So Waldo, what's the latest on this spiced mead? I'm real anxious to hear how the level of ginger is after using the candied ginger.


----------



## Waldo (Jan 31, 2007)

It is still bubbling away sang and the spices are right on. Not too dominating to me.


----------



## Waldo (Feb 21, 2007)

I racked the spicedmead again this morning. It is clearing nicley and should be ready for bottling before long. I do believe I am going to do me a 5 galllon batch of this. 




*Edited by: Waldo *


----------



## Wade E (Feb 21, 2007)

Are you sure thats not the stain you used on that table?


----------



## Waldo (Feb 21, 2007)

Does it look that bad wade???? And I was so proud of it !!!


----------



## Wade E (Feb 21, 2007)

No Waldo it looks that good! I like a wine with color. Just seeing the color tells me that theres a lot of money spent on honey! Nothing wrong with your table either. I was just saying that cause it is similar in color buddy. 

*Edited by: wade *


----------



## sally3 (Feb 21, 2007)

Hey Waldo, it lools like an amazing sack mead to me. Great full honey content and higher SG. Yum!!


----------



## Randy1 (Feb 23, 2007)

I tell ya what, Waldo, this looks like something I definitely have to try. It looks great! Do grocery stores carry candied ginger? I don't remember ever seeing it before.


----------



## Waldo (Feb 23, 2007)

I knew ya was just a kidding wade
Yes, I got mine at Kroger Randy


----------



## Wade E (Feb 23, 2007)

Waldo you almost made me PM ya with an "I'm sorry buddy". No wine can look bad but they can taste bad!


----------



## Waldo (Feb 23, 2007)

Sorry wade.......No im not....Yes I am


----------



## Waldo (Feb 23, 2007)

sally3 said:


> Hey Waldo, it lools like an amazing sack mead to me. Great full honey content and higher SG. Yum!!

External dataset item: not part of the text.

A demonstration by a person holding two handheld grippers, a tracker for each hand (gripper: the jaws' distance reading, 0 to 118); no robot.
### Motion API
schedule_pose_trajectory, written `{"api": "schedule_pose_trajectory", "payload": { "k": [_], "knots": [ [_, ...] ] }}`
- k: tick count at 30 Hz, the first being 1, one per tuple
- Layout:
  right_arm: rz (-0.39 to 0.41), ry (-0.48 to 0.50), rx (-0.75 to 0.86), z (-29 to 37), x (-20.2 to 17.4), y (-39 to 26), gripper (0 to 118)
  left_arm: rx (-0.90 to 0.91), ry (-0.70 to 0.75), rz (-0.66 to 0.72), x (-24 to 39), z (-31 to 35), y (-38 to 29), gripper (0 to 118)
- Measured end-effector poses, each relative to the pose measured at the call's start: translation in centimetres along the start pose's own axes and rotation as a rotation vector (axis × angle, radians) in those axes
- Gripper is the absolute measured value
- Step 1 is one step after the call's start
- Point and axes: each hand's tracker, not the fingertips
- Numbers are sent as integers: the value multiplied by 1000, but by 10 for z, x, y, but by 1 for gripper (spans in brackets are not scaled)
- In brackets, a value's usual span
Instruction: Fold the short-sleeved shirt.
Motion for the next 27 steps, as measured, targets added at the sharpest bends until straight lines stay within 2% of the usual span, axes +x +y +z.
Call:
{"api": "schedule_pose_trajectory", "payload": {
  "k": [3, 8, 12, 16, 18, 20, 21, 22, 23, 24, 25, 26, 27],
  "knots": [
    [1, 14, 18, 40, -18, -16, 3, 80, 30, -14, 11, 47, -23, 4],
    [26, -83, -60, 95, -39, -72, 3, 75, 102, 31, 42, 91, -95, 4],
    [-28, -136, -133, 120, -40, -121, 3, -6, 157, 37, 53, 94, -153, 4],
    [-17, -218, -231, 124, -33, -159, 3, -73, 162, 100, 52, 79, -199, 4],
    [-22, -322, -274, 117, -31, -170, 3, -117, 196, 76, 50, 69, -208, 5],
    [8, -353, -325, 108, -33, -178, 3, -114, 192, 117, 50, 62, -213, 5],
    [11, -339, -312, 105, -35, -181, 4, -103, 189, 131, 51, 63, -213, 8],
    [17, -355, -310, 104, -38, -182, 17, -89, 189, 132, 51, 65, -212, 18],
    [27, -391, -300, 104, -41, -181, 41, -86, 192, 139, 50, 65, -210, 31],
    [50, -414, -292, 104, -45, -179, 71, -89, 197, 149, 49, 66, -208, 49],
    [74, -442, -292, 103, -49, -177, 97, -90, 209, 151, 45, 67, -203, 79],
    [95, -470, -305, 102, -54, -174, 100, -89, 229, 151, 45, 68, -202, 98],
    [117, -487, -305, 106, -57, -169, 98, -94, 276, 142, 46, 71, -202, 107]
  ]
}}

Thanks Sally.It is very yummy..even if it doeas look like furniture stain









*Edited by: Waldo *


----------



## grapeman (Feb 23, 2007)

Wade, you being a woodworker should recgnize "Honey Locust" when you see it.






Actually, I was thinking it had a wonderful deep rich color to it, very much like the honey it is made out of. I casts such a wonderful glow on the beautiful table. I would be proud to have either-or both of them Waldo.


----------



## Waldo (Mar 8, 2007)

Bottled my spiced mead last night. It was quite "yummy" 




This batch is going to a good friend of mine at work. 
The label is his family Coat of Arms and he requested that all I put on it was the type of mead.








Decided to go ahead and really dress them up for him so I added shrinks to the bottles.


----------



## Wade E (Mar 8, 2007)

Awesome looking wine and labels Bro!


----------



## masta (Mar 8, 2007)

Yes...excellent job!


----------



## rgecaprock (Mar 8, 2007)

Waldo,


Very nice job on the labels and your mead looks beautiful!!!!


I need to try your recipe!!
Ramona


----------



## NorthernWinos (Mar 8, 2007)

As usual that wine and labels looks great... The label reminds me of smurfe's avatar with his family's Coat of Arms... Great Idea for labels...any more members using their Coat of Arms on their labels????


----------



## sangwitch (Mar 8, 2007)

Looks great waldo. How's the ginger flavor? Did it come through using the candied ginger? Did you use any clearing agents?


----------



## Waldo (Mar 8, 2007)

Thanks all


I am thinking of maybe using our family crest on maybe a Port label.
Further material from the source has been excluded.